Je signale, à titre de comparaison, que les Américains n'ont pas baissé la garde pendant l'épidémie. Certains pays d'Europe, en particulier la Belgique et la Bulgarie, ont continué d'acheter des F-16 et des F-35 américains au plus dur de la crise, estimant que les États-Unis restaient malgré tout la référence en matière de garantie de sécurité.

La crise du Covid-19 conduit certains pays inquiets à revenir s'abriter sous le grand parapluie américain, alors même que le président Trump n'a pas vraiment démontré sa volonté de gérer les affaires du monde. Mais il subsiste, chez nombre de pays européens, une croyance absolue dans la capacité de protection américaine.

L'Europe se doit de réagir collectivement à cette crise. Nous avons notamment des contacts très étroits avec le commissaire Thierry Breton. Un plan de relance ambitieux dans le domaine de l'aéronautique serait le bienvenu. Le Fonds européen de la défense, qui devait être doté de 13 milliards d'euros, ne doit pas être sacrifié, afin d'afficher une volonté d'autonomie stratégique européenne. La France et la Finlande ont appuyé en ce sens, mais il semblerait que nous soyons assez seuls.

Les coopérations doivent se renforcer. Dans le domaine aéronautique, je pense bien évidemment aux programmes SCAF (système de combat aérien du futur) et Eurodrone, qui doivent être poursuivis.

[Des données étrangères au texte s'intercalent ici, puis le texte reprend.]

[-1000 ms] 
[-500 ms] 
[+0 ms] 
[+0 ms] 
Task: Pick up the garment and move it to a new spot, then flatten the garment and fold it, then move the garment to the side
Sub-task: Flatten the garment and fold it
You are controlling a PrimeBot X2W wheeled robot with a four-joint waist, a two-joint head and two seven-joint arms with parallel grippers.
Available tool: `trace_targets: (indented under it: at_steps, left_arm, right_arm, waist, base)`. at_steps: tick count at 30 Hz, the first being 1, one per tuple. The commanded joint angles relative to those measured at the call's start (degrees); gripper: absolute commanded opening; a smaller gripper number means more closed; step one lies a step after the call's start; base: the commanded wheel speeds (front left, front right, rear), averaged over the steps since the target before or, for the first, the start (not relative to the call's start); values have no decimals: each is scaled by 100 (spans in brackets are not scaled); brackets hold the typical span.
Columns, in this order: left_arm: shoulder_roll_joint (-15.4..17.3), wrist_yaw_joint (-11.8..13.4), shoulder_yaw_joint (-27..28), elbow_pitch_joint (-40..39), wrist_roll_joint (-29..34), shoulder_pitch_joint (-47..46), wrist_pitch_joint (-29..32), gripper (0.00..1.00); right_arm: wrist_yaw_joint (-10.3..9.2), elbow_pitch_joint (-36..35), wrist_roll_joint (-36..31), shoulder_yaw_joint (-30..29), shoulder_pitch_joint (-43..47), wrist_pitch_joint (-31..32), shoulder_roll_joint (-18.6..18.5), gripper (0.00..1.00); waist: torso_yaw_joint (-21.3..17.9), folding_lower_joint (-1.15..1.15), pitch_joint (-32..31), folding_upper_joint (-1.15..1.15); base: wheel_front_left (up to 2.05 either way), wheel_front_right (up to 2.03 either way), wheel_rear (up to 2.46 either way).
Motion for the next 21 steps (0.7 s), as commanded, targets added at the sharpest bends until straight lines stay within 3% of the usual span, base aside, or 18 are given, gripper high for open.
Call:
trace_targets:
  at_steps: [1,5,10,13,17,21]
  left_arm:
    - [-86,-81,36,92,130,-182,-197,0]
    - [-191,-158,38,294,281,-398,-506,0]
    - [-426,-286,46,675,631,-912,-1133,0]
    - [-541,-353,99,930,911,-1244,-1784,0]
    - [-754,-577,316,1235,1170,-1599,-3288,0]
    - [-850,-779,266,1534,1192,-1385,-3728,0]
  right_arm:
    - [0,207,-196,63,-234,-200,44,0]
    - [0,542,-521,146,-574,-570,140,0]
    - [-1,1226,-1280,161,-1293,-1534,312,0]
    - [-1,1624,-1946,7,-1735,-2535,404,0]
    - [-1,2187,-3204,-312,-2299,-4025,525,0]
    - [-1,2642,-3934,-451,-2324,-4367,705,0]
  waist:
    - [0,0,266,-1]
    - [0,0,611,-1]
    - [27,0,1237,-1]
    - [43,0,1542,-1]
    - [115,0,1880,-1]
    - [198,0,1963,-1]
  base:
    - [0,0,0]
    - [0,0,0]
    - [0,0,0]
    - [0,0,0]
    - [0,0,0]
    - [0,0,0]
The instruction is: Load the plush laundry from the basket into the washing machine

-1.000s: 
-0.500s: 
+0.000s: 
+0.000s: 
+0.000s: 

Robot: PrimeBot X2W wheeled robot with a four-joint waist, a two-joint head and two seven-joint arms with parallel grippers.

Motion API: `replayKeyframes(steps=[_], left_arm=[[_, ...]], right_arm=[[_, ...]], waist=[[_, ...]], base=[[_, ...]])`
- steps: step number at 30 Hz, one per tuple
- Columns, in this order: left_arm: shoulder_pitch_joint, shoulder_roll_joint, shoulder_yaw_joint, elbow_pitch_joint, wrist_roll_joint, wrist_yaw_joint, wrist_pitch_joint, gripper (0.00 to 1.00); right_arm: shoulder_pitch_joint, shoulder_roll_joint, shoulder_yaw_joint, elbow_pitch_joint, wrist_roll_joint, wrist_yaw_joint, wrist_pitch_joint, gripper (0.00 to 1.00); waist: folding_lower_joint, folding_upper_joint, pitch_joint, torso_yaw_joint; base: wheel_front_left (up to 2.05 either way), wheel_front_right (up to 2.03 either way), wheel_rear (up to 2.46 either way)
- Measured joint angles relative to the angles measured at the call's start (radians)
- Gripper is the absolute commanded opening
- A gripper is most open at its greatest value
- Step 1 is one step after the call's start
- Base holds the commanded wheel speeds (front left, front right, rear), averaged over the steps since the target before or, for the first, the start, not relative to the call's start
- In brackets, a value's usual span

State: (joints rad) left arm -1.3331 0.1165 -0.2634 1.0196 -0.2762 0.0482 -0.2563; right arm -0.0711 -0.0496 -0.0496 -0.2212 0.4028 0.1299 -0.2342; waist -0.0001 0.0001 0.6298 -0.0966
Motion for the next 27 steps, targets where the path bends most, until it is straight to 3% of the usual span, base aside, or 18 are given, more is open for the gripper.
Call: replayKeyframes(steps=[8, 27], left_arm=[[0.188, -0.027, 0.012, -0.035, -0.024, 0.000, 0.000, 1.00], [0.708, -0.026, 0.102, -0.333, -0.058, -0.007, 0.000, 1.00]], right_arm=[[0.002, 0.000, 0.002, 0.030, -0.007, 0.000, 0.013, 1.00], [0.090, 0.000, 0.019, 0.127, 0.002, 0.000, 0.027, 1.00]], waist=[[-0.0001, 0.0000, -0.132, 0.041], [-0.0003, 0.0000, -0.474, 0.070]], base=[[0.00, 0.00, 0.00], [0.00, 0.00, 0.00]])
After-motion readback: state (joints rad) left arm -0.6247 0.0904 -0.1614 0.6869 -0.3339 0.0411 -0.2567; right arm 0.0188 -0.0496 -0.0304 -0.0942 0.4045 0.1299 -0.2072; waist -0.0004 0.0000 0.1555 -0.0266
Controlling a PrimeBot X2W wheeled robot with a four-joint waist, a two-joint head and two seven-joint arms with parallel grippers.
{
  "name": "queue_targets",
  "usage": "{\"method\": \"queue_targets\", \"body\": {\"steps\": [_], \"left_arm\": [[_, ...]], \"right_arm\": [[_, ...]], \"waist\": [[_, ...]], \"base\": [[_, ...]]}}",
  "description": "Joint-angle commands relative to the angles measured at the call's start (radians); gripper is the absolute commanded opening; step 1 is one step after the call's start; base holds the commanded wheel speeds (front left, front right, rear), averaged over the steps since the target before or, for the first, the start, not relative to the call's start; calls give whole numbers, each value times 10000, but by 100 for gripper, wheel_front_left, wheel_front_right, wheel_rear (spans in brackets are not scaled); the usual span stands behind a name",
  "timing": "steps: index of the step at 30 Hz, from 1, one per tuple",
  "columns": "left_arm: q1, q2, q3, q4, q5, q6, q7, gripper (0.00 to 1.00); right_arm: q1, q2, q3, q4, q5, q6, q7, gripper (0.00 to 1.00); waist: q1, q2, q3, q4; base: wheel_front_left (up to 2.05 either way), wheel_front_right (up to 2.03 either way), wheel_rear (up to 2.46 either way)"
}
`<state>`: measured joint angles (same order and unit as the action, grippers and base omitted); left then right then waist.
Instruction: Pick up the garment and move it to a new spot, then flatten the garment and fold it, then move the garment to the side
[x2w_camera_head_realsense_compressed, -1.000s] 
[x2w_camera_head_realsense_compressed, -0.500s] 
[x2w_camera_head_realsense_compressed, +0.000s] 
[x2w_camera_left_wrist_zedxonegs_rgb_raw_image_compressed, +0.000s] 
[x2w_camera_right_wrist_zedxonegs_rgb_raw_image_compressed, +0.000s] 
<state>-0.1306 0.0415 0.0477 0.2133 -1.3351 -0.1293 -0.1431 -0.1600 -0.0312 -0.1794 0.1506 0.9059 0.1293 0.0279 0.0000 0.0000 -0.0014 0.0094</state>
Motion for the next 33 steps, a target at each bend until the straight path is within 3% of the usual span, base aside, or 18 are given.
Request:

Nous devons toutefois travailler pour que nos coopérations puissent résister dans un contexte épidémique de limitation des déplacements. Le problème de la sécurité se pose tout particulièrement dans le domaine militaire. Or plus il y a de télétravail, plus il y a de réseaux informatiques et de risques de cyberattaques.

Pour que l'industrie de la défense puisse jouer son rôle d'amortisseur, nous appelons à stabiliser, voire à améliorer légèrement la LPM en anticipant la réalisation de certains programmes déjà prévus. Les demandes coordonnées de nos trois groupements convergent vers la DGA pour peser sur la révision de la LPM en 2021.

Dans le domaine aéronautique, le Rafale est très important pour nos forces françaises et à l'export, mais il ne faut pas oublier non plus les hélicoptères, l'A400M et l'A330.

Deux avions Rafale ont été livrés aux Indiens pendant la crise du Covid-19. L'entraînement des équipages et des techniciens s'est poursuivi à Mérignac et nous enverrons les avions en Inde avec seulement quelques semaines de décalage. Il était important de pouvoir alimenter aussi l'export pendant la crise pour amortir l'impact terrible de celle-ci sur l'aéronautique commerciale et équilibrer notre supply chain.